Your instructions: The answer must consist of every line from the entries that holds the word "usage".
──────
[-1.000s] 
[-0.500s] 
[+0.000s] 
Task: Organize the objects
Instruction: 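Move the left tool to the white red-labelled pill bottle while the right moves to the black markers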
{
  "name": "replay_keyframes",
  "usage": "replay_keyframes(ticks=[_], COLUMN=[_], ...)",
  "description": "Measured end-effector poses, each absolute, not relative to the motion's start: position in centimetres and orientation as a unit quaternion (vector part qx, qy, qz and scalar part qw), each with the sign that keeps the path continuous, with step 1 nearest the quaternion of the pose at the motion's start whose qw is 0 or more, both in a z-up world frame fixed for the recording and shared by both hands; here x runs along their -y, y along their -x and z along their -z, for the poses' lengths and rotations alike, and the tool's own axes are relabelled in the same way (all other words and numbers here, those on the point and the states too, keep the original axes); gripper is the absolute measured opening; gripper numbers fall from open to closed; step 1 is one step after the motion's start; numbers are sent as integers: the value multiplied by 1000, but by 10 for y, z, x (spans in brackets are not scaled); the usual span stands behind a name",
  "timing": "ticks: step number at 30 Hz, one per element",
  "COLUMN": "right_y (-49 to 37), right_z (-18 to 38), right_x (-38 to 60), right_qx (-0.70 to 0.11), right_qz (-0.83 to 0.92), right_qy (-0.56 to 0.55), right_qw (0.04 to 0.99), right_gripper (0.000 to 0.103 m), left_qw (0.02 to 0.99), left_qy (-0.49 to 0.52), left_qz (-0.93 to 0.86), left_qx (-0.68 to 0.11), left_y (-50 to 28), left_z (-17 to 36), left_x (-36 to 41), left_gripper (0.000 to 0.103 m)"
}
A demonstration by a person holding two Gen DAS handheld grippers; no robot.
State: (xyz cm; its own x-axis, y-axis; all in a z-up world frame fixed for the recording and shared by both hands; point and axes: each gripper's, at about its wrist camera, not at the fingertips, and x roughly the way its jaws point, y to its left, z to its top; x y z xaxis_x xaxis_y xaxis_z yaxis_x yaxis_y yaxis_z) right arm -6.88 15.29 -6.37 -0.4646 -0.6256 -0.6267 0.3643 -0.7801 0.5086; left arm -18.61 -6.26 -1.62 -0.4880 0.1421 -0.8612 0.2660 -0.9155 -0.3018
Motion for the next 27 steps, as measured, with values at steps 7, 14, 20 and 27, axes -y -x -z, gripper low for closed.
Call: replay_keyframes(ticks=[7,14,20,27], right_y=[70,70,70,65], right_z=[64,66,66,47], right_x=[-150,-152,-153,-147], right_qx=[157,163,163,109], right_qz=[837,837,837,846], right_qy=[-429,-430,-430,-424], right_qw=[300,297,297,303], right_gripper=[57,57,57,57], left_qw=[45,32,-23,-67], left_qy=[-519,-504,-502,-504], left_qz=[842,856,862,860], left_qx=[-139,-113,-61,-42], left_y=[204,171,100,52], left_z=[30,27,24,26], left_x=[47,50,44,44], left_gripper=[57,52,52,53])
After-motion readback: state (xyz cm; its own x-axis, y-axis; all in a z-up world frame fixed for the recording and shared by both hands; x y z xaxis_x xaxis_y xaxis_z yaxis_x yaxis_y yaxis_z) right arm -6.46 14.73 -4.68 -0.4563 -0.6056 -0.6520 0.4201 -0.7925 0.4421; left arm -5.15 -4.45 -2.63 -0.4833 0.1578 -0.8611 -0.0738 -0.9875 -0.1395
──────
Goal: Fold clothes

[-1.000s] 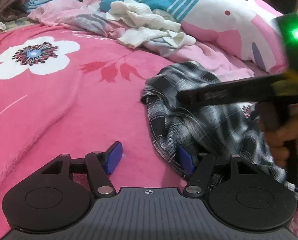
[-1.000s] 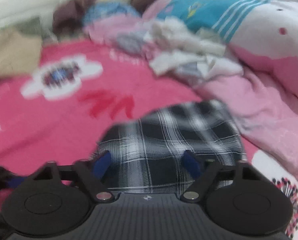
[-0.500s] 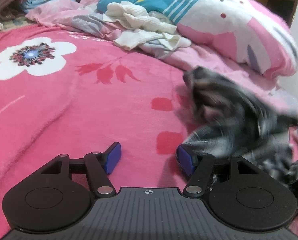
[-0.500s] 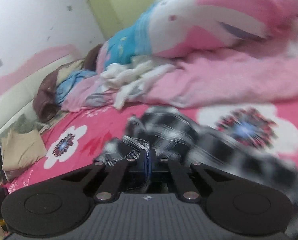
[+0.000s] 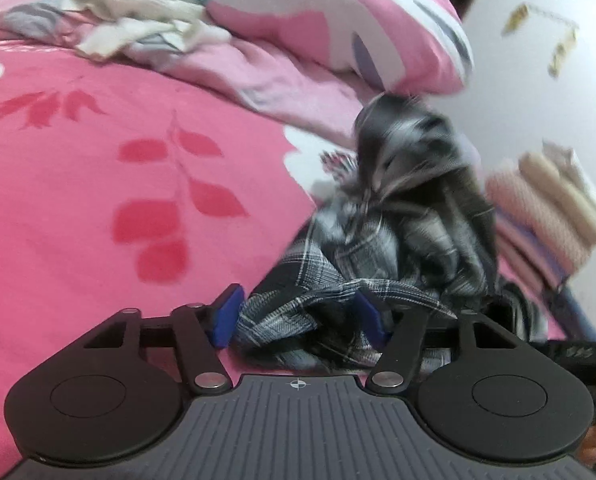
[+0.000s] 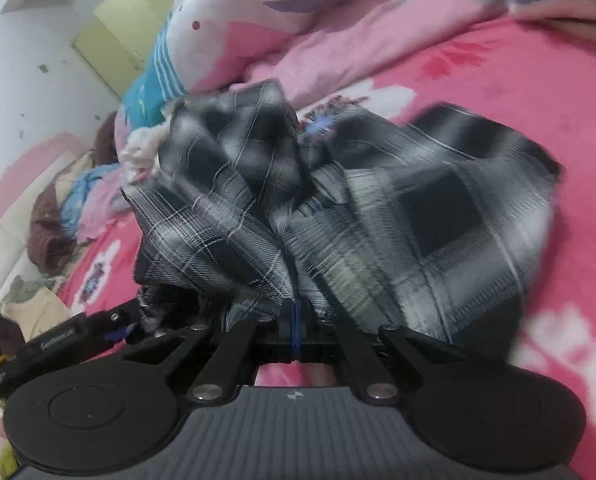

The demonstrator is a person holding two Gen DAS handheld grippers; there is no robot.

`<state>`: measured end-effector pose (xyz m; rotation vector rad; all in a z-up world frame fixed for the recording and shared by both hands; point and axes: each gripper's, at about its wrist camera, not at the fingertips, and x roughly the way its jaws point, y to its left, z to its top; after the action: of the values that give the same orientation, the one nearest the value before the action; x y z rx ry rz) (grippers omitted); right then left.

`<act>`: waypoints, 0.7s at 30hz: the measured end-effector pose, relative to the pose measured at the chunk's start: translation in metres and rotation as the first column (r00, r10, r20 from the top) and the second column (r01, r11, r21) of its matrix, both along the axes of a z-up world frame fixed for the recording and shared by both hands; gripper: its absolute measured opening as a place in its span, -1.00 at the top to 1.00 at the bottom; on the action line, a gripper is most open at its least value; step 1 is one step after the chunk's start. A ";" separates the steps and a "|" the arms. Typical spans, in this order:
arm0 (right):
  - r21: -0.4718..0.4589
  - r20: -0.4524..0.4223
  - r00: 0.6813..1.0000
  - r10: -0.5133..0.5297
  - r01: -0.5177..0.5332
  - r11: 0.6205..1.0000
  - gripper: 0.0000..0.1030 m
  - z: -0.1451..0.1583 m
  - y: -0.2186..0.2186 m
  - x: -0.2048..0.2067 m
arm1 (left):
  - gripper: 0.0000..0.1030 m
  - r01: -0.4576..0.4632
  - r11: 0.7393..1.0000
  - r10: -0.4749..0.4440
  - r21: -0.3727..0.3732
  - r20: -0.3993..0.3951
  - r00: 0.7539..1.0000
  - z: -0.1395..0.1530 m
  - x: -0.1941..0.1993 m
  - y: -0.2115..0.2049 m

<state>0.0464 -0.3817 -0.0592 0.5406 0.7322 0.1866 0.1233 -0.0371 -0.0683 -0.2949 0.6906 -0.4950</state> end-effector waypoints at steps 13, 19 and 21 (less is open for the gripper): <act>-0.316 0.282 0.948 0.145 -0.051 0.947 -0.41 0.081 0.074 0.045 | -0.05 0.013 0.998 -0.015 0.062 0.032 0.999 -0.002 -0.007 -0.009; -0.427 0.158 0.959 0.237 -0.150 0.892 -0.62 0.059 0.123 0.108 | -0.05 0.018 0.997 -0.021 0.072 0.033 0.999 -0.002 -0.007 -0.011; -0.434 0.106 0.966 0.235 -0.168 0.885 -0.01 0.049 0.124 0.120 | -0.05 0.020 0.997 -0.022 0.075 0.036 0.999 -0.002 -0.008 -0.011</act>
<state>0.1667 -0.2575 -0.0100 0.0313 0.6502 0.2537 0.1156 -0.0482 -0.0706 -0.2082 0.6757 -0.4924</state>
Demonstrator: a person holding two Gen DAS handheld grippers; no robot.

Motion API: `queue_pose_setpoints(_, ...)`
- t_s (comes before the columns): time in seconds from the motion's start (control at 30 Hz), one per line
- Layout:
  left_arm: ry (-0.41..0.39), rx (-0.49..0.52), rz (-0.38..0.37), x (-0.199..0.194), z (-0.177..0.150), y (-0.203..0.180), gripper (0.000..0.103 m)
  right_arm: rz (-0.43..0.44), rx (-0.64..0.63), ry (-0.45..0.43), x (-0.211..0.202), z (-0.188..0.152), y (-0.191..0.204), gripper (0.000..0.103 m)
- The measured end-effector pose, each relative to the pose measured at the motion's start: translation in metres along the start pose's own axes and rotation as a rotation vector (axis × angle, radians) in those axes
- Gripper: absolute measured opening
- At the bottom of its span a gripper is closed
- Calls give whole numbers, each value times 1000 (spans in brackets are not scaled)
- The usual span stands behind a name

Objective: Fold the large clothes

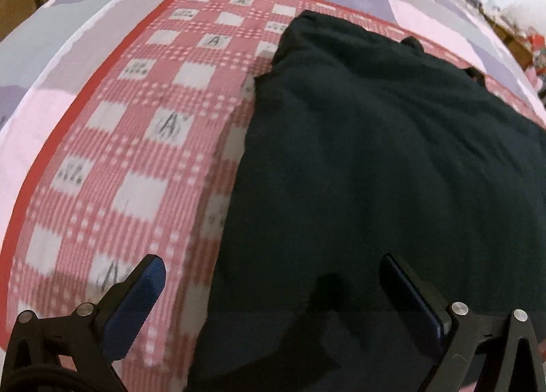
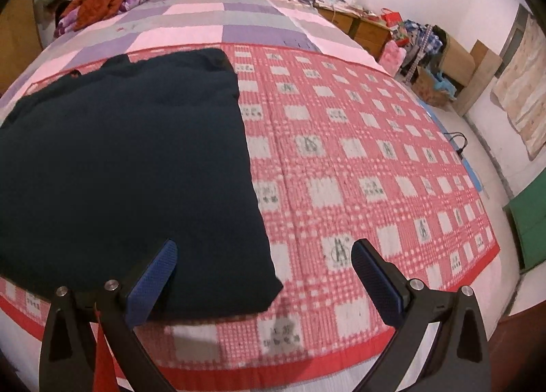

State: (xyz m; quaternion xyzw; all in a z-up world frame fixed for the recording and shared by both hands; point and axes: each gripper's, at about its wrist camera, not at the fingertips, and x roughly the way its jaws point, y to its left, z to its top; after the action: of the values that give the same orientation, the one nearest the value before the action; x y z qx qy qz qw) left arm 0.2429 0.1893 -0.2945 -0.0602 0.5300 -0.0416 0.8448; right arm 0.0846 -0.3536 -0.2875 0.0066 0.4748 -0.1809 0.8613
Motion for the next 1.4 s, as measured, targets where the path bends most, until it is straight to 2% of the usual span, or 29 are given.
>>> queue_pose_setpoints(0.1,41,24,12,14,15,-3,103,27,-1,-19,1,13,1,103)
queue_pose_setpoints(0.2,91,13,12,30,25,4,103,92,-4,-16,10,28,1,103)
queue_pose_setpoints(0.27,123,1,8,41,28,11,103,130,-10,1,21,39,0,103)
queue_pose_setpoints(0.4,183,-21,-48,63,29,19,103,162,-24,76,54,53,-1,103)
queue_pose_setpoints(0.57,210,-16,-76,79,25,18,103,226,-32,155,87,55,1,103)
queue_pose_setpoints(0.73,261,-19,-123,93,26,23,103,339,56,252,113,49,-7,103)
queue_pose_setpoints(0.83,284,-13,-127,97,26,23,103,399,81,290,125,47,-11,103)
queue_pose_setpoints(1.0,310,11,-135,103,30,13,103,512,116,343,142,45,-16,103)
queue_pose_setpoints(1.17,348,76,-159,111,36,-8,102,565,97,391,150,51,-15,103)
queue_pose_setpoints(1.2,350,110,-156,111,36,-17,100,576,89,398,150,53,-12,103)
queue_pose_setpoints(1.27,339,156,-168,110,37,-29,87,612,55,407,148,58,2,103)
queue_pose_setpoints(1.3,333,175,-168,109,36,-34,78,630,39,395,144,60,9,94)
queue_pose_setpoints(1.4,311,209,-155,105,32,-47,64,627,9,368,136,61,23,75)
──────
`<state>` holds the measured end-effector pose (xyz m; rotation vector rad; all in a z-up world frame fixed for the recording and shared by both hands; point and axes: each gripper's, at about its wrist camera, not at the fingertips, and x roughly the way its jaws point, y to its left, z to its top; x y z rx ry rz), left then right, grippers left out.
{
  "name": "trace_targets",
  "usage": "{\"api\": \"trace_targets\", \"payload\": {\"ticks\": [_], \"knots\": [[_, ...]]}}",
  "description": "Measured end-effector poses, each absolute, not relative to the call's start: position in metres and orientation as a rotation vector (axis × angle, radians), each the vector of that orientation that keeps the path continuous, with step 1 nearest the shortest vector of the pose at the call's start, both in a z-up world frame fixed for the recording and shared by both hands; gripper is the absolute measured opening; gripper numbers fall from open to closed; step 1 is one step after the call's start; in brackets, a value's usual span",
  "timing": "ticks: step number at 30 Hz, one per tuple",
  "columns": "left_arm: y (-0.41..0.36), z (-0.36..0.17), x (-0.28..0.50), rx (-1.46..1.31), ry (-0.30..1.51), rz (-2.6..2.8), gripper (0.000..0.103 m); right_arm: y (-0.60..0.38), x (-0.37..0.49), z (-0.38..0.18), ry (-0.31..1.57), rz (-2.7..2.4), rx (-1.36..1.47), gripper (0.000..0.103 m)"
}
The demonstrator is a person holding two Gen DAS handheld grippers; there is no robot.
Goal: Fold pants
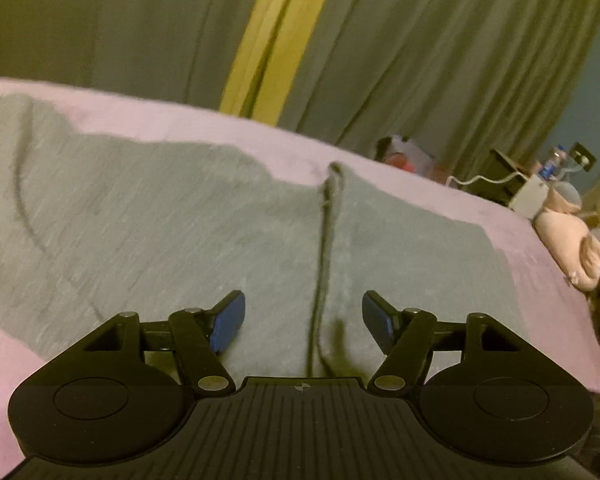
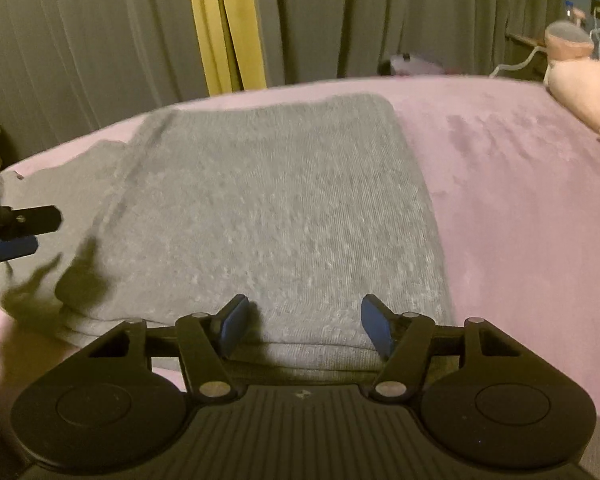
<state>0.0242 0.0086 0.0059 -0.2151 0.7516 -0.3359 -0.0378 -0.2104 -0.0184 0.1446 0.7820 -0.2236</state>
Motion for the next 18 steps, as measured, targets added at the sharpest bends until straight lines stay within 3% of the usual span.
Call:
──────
Task answer:
  "usage": "replay_keyframes(ticks=[_], COLUMN=[_], ...)",
  "usage": "{\"api\": \"trace_targets\", \"payload\": {\"ticks\": [_], \"knots\": [[_, ...]]}}",

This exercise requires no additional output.